- [Problem] Write out every line below with no difference at all.

- [Dataset content]
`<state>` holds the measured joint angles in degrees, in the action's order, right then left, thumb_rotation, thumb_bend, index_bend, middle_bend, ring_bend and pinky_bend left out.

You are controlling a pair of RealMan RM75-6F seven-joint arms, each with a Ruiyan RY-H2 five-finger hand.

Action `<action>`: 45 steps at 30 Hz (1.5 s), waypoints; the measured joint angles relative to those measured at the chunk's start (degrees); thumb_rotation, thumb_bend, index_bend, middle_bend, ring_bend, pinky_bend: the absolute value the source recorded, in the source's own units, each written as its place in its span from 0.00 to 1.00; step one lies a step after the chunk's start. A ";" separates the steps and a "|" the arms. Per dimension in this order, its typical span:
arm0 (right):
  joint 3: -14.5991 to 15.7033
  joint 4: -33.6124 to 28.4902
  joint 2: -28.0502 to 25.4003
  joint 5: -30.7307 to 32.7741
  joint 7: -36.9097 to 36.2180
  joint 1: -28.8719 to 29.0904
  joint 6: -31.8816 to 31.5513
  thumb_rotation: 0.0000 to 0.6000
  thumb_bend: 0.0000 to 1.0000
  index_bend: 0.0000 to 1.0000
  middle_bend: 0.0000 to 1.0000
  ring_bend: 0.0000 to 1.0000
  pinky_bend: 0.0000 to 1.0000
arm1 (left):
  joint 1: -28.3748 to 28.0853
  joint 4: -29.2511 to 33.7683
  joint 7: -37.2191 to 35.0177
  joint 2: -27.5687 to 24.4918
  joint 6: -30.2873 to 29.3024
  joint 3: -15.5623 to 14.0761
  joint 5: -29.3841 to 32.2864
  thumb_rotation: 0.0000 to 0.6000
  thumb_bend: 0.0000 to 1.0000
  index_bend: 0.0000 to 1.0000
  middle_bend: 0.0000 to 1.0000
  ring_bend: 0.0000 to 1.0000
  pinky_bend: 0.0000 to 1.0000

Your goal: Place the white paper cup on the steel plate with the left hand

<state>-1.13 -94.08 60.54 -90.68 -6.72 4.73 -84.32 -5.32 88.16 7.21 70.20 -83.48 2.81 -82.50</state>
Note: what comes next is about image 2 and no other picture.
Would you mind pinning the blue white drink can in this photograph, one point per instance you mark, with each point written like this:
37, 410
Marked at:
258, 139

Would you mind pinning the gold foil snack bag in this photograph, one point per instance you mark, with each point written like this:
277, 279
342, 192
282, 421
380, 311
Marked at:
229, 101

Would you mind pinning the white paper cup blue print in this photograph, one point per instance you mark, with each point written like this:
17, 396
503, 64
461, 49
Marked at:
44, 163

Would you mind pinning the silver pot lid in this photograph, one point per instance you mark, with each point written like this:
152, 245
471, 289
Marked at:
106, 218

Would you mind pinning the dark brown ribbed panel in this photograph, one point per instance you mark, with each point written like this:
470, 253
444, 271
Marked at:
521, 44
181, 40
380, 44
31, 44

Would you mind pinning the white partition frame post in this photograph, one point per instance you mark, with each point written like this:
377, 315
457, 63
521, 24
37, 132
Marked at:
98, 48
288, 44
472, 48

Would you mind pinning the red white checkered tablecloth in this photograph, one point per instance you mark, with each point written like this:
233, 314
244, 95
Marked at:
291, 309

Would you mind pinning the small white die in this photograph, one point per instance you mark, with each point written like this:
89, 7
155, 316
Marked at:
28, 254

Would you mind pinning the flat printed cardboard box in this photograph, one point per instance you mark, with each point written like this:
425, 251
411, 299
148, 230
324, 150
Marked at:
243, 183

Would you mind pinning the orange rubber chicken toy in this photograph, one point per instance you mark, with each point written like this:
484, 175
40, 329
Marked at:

- [Response to the task]
`<state>` holds the measured joint angles in degrees, in the action's order, right then left, thumb_rotation, thumb_bend, index_bend, middle_bend, ring_bend and pinky_bend left out.

You are controlling a pair of RealMan RM75-6F seven-joint arms, each with a Ruiyan RY-H2 five-finger hand.

Action `<action>`: 45 steps at 30 Hz (1.5 s), waypoints; the measured joint angles relative to those measured at the chunk's start (degrees); thumb_rotation, thumb_bend, index_bend, middle_bend, ring_bend, pinky_bend: the absolute value the source recorded, in the source's own units, each written as its place in its span from 0.00 to 1.00; step one lies a step after the chunk's start. A ";" separates the steps and a "|" the arms. Per dimension in this order, its typical span:
arm0 (right):
  joint 3: -14.5991 to 15.7033
  joint 4: -33.6124 to 28.4902
  joint 2: -28.0502 to 25.4003
  joint 5: -30.7307 to 32.7741
  joint 7: -36.9097 to 36.2180
  joint 1: -28.8719 to 29.0904
  joint 6: -31.8816 to 31.5513
  thumb_rotation: 0.0000 to 0.6000
  thumb_bend: 0.0000 to 1.0000
  index_bend: 0.0000 to 1.0000
  middle_bend: 0.0000 to 1.0000
  ring_bend: 0.0000 to 1.0000
  pinky_bend: 0.0000 to 1.0000
arm1 (left):
  joint 1: -28.3748 to 28.0853
  joint 4: -29.2511 to 33.7683
  joint 7: -37.2191 to 35.0177
  joint 2: -27.5687 to 24.4918
  joint 6: -30.2873 to 29.3024
  joint 3: -15.5623 to 14.0761
  joint 5: -29.3841 to 32.2864
  thumb_rotation: 0.0000 to 0.6000
  thumb_bend: 0.0000 to 1.0000
  index_bend: 0.0000 to 1.0000
  middle_bend: 0.0000 to 1.0000
  ring_bend: 0.0000 to 1.0000
  pinky_bend: 0.0000 to 1.0000

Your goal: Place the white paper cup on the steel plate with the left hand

<state>-1.13 -94.08 60.54 -90.68 -6.72 4.73 -84.32 -5.32 88.16 7.21 70.20 -83.48 2.81 -82.50</state>
Note: what comes next is about image 2 and no other picture.
Would you mind pinning the blue white drink can in this photograph, one point per instance you mark, with each point written like this:
37, 410
Marked at:
258, 139

Would you mind pinning the gold foil snack bag in this photograph, one point per instance you mark, with each point written like this:
277, 279
342, 192
282, 421
380, 311
Marked at:
229, 101

Would you mind pinning the white paper cup blue print in this photograph, one point per instance you mark, with each point written like this:
17, 396
503, 64
461, 49
Marked at:
44, 163

Would you mind pinning the silver pot lid in this photograph, one point per instance you mark, with each point written like this:
152, 245
471, 289
Marked at:
106, 218

Would you mind pinning the dark brown ribbed panel in this photograph, one point per instance you mark, with each point written like this:
470, 253
444, 271
Marked at:
521, 44
181, 40
380, 44
31, 44

Would you mind pinning the white partition frame post in this photograph, one point per instance you mark, with each point written like this:
377, 315
457, 63
521, 24
37, 132
Marked at:
98, 48
288, 44
472, 48

Would you mind pinning the red white checkered tablecloth in this photograph, one point per instance you mark, with each point written like this:
233, 314
244, 95
Marked at:
291, 309

Would you mind pinning the small white die in this photograph, one point per instance you mark, with each point written like this:
89, 7
155, 316
Marked at:
28, 254

Would you mind pinning the flat printed cardboard box in this photograph, one point per instance you mark, with each point written like this:
425, 251
411, 299
148, 230
324, 150
Marked at:
243, 183

Would you mind pinning the orange rubber chicken toy in this photograph, one point per instance you mark, with each point written like this:
484, 175
40, 329
Marked at:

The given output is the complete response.